Reorganisasi BAZNAS di Daerah dan Permasalahannya

reorganisasiSejak 2014 lalu pembentukan kelembagaan BAZNAS di daerah seluruh Indonesia telah ditetapkan dengan Keputusan Menteri Agama untuk BAZNAS provinsi dan Keputusan Direktur Jenderal Bimbingan Masyarakat Islam untuk BAZNAS kabupaten/kota. Dengan terbentuknya BAZNAS daerah melalui penetapan secara kolektif dari Kementerian Agama selakuregulator perzakatan, para gubernur dan bupati/walikota diharapkan dapat menindaklanjuti pengangkatan Pimpinan BAZNAS di daerah. Sampai akhir Januari 2015 masih banyak gubernur dan bupati/walikota yang belum melakukan pengangkatan Pimpinan BAZNAS di daerahnya masing-masing.

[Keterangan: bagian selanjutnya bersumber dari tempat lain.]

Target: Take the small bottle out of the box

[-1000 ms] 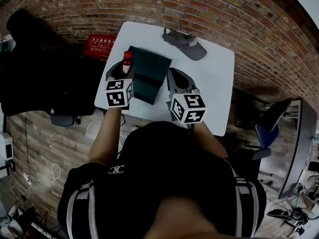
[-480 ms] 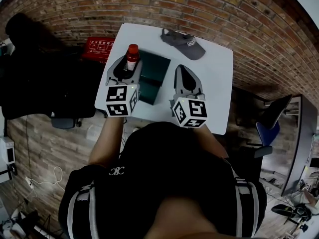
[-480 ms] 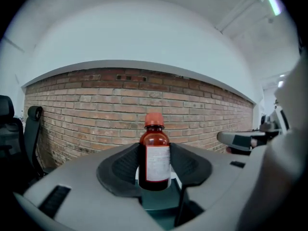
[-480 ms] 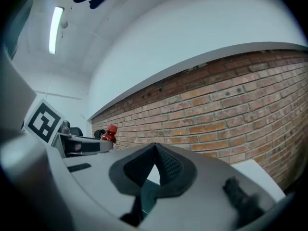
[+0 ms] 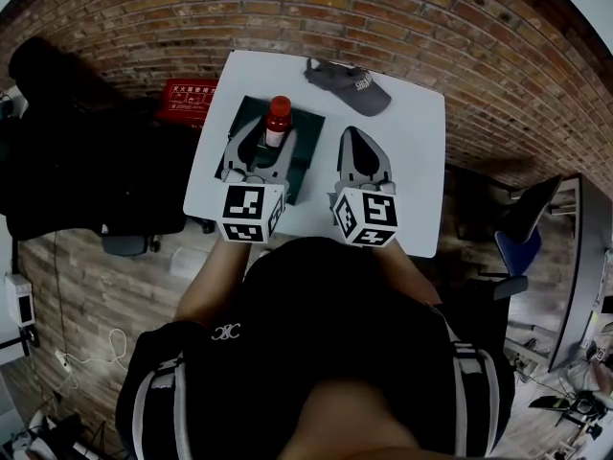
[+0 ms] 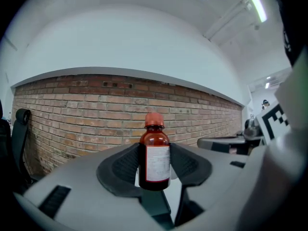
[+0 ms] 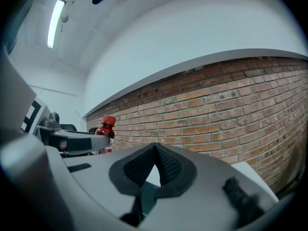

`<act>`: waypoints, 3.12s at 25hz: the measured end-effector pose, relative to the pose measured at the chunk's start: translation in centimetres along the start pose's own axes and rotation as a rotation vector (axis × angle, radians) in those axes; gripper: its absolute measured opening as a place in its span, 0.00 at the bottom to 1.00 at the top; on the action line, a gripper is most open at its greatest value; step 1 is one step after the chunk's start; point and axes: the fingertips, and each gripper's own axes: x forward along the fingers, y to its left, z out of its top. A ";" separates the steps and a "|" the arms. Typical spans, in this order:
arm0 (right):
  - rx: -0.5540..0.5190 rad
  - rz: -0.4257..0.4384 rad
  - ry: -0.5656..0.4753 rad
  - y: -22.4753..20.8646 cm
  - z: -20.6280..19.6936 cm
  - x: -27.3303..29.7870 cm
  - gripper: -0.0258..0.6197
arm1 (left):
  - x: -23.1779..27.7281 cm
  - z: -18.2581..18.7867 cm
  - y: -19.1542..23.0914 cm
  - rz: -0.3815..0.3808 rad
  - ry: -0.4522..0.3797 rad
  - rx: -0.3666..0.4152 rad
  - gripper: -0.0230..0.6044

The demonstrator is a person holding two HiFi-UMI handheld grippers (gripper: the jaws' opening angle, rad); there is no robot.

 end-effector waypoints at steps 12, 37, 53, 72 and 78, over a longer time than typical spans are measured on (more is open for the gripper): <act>0.003 -0.005 0.036 -0.1 -0.7 -0.4 0.09 | 0.3 -1.8 -0.9 -0.033 0.045 -0.065 0.37; 0.037 -0.012 0.057 0.6 -1.6 -1.1 0.09 | -0.2 -3.2 -0.7 -0.063 0.088 -0.111 0.37; 0.056 -0.021 0.074 1.7 -2.4 -1.5 0.09 | -0.8 -3.9 -0.4 -0.093 0.118 -0.114 0.37; 0.047 -0.046 0.066 2.8 -2.6 -1.4 0.09 | -0.7 -4.0 0.3 -0.142 0.117 -0.103 0.37; 0.033 -0.043 0.064 2.7 -2.3 -0.9 0.08 | -0.4 -3.8 0.2 -0.148 0.112 -0.102 0.37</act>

Salah satu perubahan dalam transformasi dari BAZDA ke BAZNAS adalah kalau sebelumnya kepengurusan BAZDA terdiri dari Dewan Pertimbangan, Komisi Pengawas, dan Badan Pelaksana, maka dalam struktur BAZNAS baru di daerah hanya terdiri dari unsur pimpinan sebanyak 5 orang dan unsur pelaksana yang diangkat oleh pimpinan BAZNAS di daerah.

Dalam reorganisasi dan transformasi organisasi BAZNAS di daerah sesuai dengan ketentuan Undang-Undang Nomor 23 Tahun 2011 tentang Pengelolaan Zakat dan Peraturan Pemerintah Nomor 14 Tahun 2014, saya mencatat beberapa aspek yang membutuhkan kesatuan persepsi dan sinkronisasi antara BAZNAS, Kementerian Agama dan Pemerintah Daerah dalam mengeksekusi ketentuan regulasi, yaitu:

Pertama, Pimpinan BAZNAS provinsi dan Pimpinan BAZNAS kabupaten/kota terdiri atas ketua dan paling banyak 4 (empat) orang wakil ketua semuanya berasal dari unsur masyarakat yang meliputi ulama, tenaga professional dan tokoh masyarakat Islam. Tidak ada unsur pejabat pemerintah dalam struktur pimpinan BAZNAS di daerah. Masa jabatan Pimpinan BAZNAS provinsi dan Pimpinan BAZNAS kabupaten/kota disesuaikan dengan masa jabatan anggota BAZNAS di pusat yaitu 5 (lima) tahun. Di bawah struktur pimpinan diangkat struktur Pelaksana dengan keputusan Ketua BAZNAS provinsi dan Ketua BAZNAS kabupaten/kota. Adapun struktur Pelaksana BAZNAS di daerah bukan pegawai negeri dan atau pegawai negeri sipil yang diperbantukan.

Kedua, BAZNAS provinsi bertanggungjawab kepada BAZNAS dan pemerintah daerah provinsi, sedangkan BAZNAS kabupaten/kota bertanggungjawab kepada BAZNAS provinsi dan pemerintah daerah kabupaten/kota.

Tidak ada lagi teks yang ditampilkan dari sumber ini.